Chronique

C’est vrai, ça me démange tellement souvent, l’envie de répondre de façon peu courtoise à un de ces e-mailings qui me proposent d’adhérer à la nouvelle appli, au e-relevé, à tous ces e-machins sous prétexte de faire du bien à la forêt, planter un arbre, gagner un séjour dans une cabane dans les bois... De qui se moque-t-on ? Les quelques analyses de cycle de vie disponibles démontrent que l’usage est déterminant dans le calcul d’impact. Mieux vaut, parfois, retrouver dans son classeur ses relevés bancaires format papier que de surfer sur le web. Hé oui, c’est contre-intuitif mais c’est ainsi. Dématérialiser est un sacré faux-ami. Derrière nos plateformes web, nos applications, c’est gorgé de matos, de baies de stockages, d’énormes serveurs, de climatiseurs extraordinairement voraces en énergie. Ajoutez à cela la démultiplication des écrans, des formats, des devices, leur obsolescence ... N’en jetons plus !

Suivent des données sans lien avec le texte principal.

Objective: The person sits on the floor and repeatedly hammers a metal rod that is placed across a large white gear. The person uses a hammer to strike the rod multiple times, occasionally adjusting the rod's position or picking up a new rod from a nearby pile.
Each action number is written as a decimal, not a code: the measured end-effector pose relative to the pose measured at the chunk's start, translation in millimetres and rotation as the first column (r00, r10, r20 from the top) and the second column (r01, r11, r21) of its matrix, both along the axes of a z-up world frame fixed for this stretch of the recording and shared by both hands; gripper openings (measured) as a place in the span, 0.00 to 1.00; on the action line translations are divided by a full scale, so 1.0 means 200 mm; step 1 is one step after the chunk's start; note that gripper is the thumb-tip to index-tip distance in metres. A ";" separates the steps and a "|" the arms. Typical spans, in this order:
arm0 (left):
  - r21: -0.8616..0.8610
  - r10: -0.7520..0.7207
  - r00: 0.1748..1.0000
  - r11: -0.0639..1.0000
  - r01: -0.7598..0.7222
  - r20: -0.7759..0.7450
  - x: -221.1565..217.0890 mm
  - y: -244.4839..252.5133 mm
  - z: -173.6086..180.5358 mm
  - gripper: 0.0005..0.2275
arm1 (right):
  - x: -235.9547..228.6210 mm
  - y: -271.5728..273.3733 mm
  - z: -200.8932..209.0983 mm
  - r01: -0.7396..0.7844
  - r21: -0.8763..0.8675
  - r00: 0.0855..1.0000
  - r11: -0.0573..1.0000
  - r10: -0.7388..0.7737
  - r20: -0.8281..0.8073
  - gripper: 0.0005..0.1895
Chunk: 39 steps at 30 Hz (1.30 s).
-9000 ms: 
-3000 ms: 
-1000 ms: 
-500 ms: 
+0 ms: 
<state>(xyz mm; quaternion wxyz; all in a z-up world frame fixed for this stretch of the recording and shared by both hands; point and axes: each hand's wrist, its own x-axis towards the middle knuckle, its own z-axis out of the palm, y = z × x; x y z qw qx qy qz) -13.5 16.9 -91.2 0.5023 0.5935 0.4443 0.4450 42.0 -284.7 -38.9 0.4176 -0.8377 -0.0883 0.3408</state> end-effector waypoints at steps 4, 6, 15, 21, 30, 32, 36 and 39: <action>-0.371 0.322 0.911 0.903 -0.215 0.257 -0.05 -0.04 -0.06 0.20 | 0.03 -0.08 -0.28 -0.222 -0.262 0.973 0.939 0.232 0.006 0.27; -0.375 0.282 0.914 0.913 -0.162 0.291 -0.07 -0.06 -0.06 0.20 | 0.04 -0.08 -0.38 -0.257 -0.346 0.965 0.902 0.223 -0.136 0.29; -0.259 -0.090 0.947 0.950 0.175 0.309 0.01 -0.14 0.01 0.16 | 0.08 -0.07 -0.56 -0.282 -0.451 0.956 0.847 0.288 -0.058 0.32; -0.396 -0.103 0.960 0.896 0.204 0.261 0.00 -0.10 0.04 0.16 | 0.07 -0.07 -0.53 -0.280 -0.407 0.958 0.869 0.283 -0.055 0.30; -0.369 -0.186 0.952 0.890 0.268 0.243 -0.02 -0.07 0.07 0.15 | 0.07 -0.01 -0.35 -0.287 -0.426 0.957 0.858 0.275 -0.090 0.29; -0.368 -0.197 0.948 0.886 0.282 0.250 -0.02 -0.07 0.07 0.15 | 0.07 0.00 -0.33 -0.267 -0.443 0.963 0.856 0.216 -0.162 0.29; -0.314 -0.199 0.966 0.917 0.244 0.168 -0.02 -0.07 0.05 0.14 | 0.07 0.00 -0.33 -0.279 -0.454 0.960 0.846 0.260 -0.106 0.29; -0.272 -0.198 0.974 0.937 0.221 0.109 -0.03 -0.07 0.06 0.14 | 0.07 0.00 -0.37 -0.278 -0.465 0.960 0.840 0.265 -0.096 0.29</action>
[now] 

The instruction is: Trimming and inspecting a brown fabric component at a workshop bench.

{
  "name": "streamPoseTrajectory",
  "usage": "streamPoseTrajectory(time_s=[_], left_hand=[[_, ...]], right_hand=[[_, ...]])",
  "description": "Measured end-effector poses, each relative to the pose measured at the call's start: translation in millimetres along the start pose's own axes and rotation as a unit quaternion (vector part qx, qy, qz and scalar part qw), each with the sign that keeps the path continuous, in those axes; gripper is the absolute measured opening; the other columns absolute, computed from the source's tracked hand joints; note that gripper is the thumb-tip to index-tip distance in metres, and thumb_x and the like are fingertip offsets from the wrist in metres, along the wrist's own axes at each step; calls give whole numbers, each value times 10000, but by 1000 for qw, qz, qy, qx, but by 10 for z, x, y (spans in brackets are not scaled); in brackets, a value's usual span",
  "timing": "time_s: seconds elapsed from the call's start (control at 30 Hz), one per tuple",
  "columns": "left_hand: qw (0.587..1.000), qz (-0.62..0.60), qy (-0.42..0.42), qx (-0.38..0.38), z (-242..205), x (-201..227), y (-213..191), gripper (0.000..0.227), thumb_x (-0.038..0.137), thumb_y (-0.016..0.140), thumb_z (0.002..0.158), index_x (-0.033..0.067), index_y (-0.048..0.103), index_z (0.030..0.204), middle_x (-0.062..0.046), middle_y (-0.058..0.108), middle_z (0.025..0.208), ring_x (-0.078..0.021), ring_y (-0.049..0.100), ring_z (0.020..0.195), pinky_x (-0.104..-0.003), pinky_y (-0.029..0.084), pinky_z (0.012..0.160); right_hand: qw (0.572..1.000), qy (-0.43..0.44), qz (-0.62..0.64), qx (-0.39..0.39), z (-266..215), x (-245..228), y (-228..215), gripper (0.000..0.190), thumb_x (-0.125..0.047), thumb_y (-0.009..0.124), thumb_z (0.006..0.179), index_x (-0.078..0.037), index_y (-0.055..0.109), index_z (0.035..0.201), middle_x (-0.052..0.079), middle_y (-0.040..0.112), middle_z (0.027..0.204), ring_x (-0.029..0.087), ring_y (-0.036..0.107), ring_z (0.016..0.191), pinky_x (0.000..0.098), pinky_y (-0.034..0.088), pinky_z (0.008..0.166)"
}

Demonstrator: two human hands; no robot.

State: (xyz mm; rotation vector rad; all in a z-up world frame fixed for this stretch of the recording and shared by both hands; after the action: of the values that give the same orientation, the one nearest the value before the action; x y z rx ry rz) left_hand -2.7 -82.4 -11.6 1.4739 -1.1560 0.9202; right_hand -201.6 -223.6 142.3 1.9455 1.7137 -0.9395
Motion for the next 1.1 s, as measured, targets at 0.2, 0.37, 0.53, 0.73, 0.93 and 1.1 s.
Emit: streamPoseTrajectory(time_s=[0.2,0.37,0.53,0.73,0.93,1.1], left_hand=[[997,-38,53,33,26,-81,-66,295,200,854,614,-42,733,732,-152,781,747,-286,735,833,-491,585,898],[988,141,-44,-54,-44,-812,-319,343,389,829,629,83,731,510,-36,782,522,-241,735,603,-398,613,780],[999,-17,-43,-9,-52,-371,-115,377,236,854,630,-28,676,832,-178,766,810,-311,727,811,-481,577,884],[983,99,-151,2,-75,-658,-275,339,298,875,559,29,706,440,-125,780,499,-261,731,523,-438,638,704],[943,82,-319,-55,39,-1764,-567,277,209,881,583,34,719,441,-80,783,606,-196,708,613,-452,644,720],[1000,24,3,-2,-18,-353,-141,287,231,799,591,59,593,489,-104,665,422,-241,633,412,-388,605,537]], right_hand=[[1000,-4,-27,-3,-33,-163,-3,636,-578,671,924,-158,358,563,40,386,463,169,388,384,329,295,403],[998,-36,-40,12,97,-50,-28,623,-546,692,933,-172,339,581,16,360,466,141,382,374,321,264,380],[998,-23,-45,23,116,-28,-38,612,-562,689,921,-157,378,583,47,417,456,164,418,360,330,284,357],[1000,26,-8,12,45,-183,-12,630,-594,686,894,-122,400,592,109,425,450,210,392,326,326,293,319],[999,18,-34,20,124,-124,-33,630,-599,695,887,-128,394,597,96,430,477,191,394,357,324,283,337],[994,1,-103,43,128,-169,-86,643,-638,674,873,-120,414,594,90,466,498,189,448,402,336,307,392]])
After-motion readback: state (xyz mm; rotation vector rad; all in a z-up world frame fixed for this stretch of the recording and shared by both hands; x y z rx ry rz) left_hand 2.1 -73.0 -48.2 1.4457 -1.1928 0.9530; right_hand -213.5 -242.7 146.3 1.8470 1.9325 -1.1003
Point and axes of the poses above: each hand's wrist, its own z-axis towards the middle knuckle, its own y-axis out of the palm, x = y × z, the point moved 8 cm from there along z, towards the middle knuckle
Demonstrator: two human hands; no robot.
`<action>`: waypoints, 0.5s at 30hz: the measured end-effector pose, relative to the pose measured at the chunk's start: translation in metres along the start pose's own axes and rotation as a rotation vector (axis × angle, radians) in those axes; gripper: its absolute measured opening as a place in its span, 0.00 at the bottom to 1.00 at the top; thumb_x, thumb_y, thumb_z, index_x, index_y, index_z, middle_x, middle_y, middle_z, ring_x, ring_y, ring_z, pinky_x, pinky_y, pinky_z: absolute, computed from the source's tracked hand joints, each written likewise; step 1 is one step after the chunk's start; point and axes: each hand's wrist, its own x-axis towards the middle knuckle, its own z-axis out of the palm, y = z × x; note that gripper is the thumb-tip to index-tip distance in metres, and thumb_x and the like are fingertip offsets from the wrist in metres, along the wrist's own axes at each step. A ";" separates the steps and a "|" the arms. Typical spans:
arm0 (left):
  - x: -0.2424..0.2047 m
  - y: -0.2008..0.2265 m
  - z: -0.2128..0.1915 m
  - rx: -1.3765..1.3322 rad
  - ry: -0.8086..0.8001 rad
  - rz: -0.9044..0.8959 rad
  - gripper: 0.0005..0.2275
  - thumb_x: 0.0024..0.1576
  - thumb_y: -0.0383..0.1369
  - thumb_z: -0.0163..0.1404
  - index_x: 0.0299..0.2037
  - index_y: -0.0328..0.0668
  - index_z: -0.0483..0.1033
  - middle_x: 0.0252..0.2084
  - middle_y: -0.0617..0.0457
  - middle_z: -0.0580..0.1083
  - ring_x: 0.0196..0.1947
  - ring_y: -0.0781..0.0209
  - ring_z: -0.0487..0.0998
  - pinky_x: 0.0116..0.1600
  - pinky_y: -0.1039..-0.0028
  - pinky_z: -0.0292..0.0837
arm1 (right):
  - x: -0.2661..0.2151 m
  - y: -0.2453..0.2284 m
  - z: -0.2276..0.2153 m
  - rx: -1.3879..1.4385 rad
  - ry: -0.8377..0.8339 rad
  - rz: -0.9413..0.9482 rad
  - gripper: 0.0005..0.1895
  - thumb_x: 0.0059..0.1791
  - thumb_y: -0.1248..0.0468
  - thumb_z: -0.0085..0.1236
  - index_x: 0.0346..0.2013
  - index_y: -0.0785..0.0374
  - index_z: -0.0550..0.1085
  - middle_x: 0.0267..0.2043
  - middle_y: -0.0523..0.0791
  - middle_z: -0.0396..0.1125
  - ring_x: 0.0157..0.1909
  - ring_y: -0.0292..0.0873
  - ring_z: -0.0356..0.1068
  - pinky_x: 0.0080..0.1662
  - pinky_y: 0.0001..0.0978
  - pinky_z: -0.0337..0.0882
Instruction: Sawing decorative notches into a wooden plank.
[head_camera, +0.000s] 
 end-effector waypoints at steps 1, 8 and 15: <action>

C’est vrai que depuis des lustres, l’incroyable campagne aux milliards de vues et gratuite (non, non vous ne rêvez pas) a été la signature de mail : « n’imprimez ce mail qu’en cas d’utilité » avec le petit sapin apposé. On aurait pu mettre le hululement de la chouette, on l’aurait fait ! En marketing, la révolution digitale a pu déferler avec ce halo de virginité environnementale absolument déconcertant : chassons le papier, bouh, pas beau, méchant qui tue les arbres et digitalisons ! C’est bon pour la planète.

Numérique : ses impacts environnementaux vont doubler entre 2010 et 2025 !

Sauf que le réveil est douloureux. L’impact environnemental du digital est une bombe à retardement. Les changements d’usage et de comportements sollicités, notre engouement collectif, la puissance redoutable de l’industrie nous ont fait perdre le nord. Cette révolution technologique se révèle être une catastrophe écologique. Le collectif Green IT publie, ce mois, une étude : « l’empreinte environnementale du numérique mondial ». À l’échelle planétaire, elle équivaut à un continent de 2 à 3 fois la taille de la France et à 5 fois le poids du parc automobile français (180 millions de véhicules). Cette empreinte se caractérise principalement par sa contribution au réchauffement climatique. L’étude prévoit une très forte progression des émissions de gaz à effet de serre des activités digitales qui vont doubler voire tripler (2,2 % en 2010 à 5,5 % en 2025).

L’AACC a apporté son soutien à l’ouvrage de Frédéric Bordage, grand spécialiste de ces questions et animateur du collectif Green IT, Écoconception web, les 115 bonnes pratiques (Éditions Eyrolles). Il s’agit de comprendre et d’intégrer dans nos métiers les pratiques qui permettent de concevoir et développer des sites et applicatifs sobres en énergie et sortir d’une irresponsabilité à ne jamais mesurer l’impact des outils que nous développons au quotidien. À l’heure où les marques et les entreprises souhaitent intégrer les impacts RSE dans leurs pratiques de communication, le sujet est sur la table. C’est d’ailleurs noir sur blanc dans le cinquième engagement du programme FAIRe de l’Union des marques

Alors, notre réponse ne serait-elle pas la qualité du message, la juste information, la bonne distance pour faire dégonfler cette obésité digitale et sortir de l’hyperconnexion que l’on sait aujourd’hui préjudiciable ? Ajoutez à cela (on m’en voudrait de ne pas en parler) l’enjeu de l’accessibilité numérique. Un décret paru au Journal officiel le 25 juillet dernier impose aux grandes entreprises de plus de 250 millions de chiffre d’affaires l’obligation d’améliorer l’accessibilité de leur site internet et des applications mobiles qu’elles développent, au bénéfice de toutes les personnes en situation de handicap. Ces dispositions sont entrées en vigueur le 21 septembre ! Tout cela pour partager que nous avons du pain sur la planche et une magnifique occasion de participer à ce gros chantier, celui d’un digital efficient, créatif, inclusif ET responsable.